The thing I never got was how the DOT hours of service grouped package drivers with feeders and over the road drivers.
The rules make sense when you consider long hours driving between points like tractor trailer driving.
But, when you consider the amount of boxes we have to deliver and pick up, the continuous getting on/off the vehicle, and basically the pure physicality of the job in the elements, you'd think that the DOT would group us separately in another tier.
Driving a trailer 60 hours and delivering in a package car 60 hours do not compare at all.
Both have different mental and physical obstacles that shouldn't be affiliated with each other.
I always think about this when I have to sign the DOT hours of service annual paperwork.
395.1 (e) (2) is your other tier, and they don't really emphasize that in your annual HOS certification.
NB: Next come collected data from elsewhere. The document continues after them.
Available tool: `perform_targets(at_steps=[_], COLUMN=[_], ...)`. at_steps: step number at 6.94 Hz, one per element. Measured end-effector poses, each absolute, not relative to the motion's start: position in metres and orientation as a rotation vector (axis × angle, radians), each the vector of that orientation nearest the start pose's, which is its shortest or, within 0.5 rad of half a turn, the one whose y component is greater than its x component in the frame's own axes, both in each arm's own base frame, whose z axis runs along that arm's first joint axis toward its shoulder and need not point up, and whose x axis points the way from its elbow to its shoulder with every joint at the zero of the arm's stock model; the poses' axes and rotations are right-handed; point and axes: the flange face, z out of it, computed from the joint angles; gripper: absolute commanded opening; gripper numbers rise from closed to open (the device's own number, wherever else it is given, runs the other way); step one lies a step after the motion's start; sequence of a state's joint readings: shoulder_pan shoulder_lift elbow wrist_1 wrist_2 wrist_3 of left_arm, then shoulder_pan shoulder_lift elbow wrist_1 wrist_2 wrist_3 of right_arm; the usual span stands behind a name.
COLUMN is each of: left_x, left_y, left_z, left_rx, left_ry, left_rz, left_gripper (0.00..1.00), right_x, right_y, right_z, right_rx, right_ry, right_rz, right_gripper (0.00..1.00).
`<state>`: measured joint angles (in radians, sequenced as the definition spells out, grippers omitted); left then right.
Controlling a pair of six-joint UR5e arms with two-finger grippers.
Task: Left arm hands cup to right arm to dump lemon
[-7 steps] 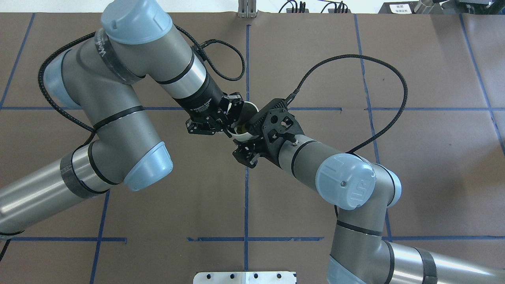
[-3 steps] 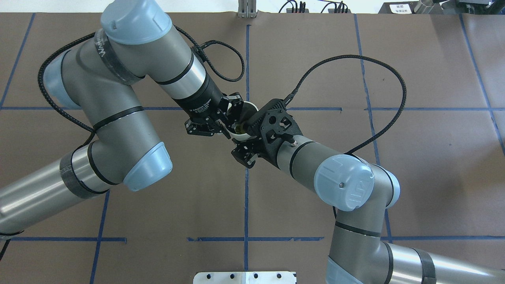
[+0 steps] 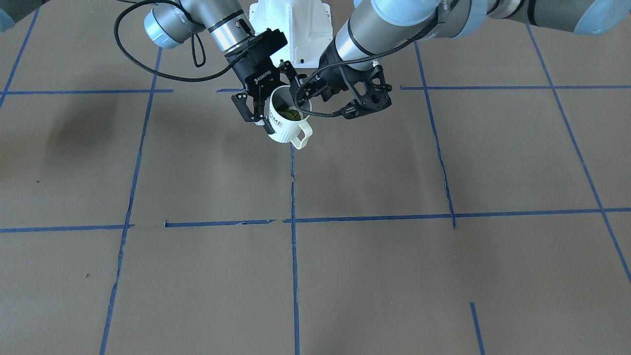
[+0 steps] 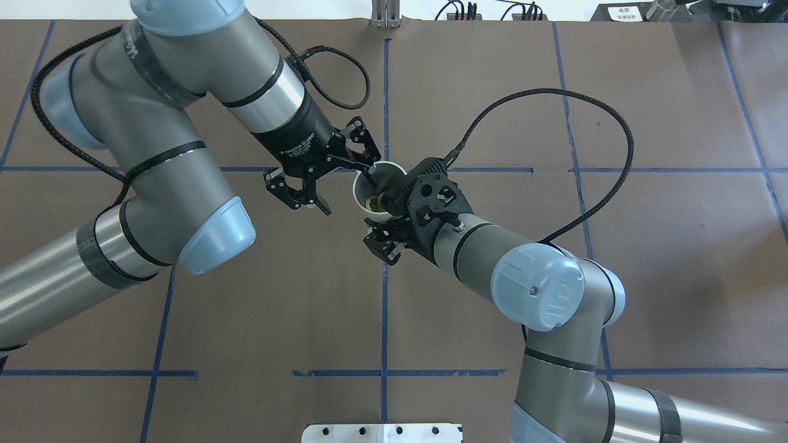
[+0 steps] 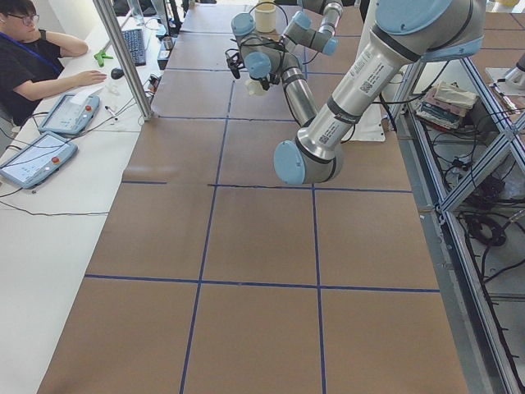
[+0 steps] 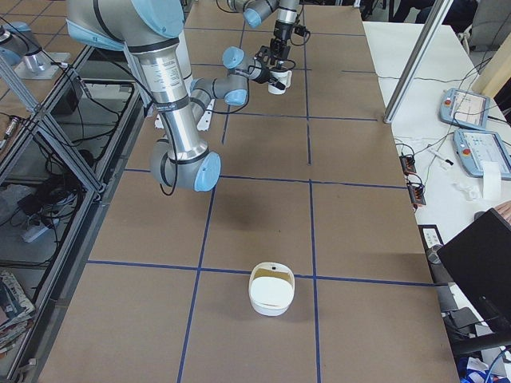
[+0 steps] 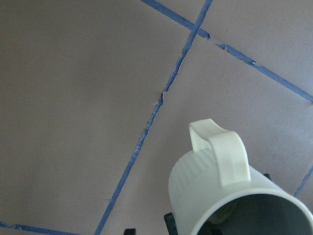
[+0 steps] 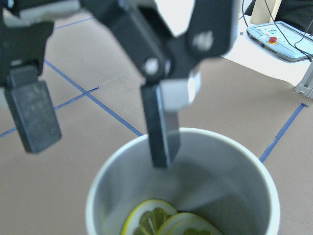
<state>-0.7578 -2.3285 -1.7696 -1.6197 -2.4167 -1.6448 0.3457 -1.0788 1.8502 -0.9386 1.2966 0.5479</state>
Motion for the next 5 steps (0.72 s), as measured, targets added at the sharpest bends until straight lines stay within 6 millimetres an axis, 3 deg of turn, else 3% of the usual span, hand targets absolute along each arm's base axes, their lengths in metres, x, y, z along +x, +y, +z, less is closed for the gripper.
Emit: perform_targets(at_steps=[2, 5], left_x=[0.390, 0.351], left_y=[-0.488, -0.504], left_z=[0.117, 0.196], left_rx=[-0.410, -0.280], left_ry=[1.148, 1.113], left_rz=[-0.297, -0.177], left_gripper=[1.00, 1.00], right_x=[-0.504, -0.500], right_y=[-0.351, -0.357], right_z=[0.183, 0.183], right_rx=[1.062, 1.062], right_ry=[-0.938, -0.928], right_rz=[-0.369, -0.361], right_gripper=[0.18, 0.16])
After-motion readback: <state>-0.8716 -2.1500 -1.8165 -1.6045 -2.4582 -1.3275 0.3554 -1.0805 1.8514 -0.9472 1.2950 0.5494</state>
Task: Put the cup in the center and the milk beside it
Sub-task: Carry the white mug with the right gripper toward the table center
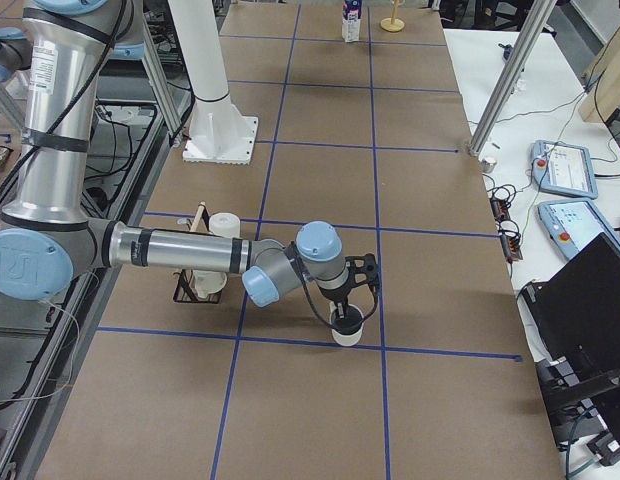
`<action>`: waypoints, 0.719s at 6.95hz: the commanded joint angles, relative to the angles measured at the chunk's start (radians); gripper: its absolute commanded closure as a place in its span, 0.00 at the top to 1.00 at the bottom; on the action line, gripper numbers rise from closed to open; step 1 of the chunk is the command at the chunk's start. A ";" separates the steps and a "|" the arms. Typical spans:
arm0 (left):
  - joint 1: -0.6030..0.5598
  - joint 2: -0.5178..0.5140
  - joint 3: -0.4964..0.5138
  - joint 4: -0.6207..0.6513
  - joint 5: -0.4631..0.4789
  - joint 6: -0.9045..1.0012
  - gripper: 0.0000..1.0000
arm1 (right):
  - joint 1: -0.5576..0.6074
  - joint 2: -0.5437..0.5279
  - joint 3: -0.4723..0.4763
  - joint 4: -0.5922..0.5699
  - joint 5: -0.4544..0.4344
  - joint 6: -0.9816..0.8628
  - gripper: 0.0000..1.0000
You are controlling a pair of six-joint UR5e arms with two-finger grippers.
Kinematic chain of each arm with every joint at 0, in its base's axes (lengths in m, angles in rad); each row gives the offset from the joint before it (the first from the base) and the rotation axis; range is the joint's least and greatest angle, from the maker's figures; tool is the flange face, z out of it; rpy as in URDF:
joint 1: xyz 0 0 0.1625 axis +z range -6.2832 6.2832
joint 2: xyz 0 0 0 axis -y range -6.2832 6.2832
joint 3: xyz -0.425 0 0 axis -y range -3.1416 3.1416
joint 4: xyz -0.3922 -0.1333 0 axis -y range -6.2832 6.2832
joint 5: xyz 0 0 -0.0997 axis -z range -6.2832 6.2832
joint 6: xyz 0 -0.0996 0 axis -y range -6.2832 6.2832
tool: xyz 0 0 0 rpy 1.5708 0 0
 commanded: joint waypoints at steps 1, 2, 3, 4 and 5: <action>0.001 0.003 0.000 0.000 -0.001 0.000 0.99 | -0.051 0.096 0.094 -0.101 0.030 0.152 0.00; 0.001 0.007 0.000 -0.006 -0.001 -0.002 0.99 | -0.123 0.156 0.169 -0.168 0.018 0.312 0.00; 0.001 0.007 0.002 -0.006 0.001 0.000 0.99 | -0.218 0.249 0.229 -0.267 -0.018 0.511 0.00; 0.003 0.007 0.005 -0.006 -0.001 0.000 0.99 | -0.351 0.353 0.278 -0.391 -0.136 0.673 0.00; 0.003 0.007 0.005 -0.006 -0.001 0.000 0.99 | -0.475 0.517 0.291 -0.561 -0.245 0.806 0.00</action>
It pretty much throws out the 11 hour driving limit. If you were to fill out a logbook for package it should look like this:
8:00 on duty not driving
8:15 on duty, driving
12:15 on duty, not driving (Break, and yes this should be recorded as "off duty" but they don't get that right either)
12:30 off duty (meal)
1:00 on duty, not driving (Break again, and isn't it annoying that the logbooks don't do the 24 hour clock?)
1:15 on duty driving
9:45 on duty, not driving
10:00 off duty (14th hour)
You just had 12.5 hours of driving time, more if you worked up to 16 hours. Most SPARKS reports I've looked at showed more driving time between stops than time spent at stops in Residential areas, so the logic that you're spending more time not driving in Package is flawed especially with the increasing number of stops per car.
You're right about Package being fatiguing in a different sort of way. In Feeders you mostly have rather long stretches of driving periods of 1-5 hours at a time which can easily lead you to fall asleep at the wheel. Package has whatever the return to building stretch is for a particular route (which can also have the same catastrophic result IMO in a warm package car without a/c) but also many more minor operations in driving the vehicle that fatigue could be the cause of an accident. In the summer especially the drain of the long hot day compounding your normal workload many times made me feel so fatigued that I shouldn't have been driving.
Unfortunately, I'm not aware of any comments other than my own being submitted to the FMCSA during the comment period for the new rules on this issue so the matter remains unaddressed.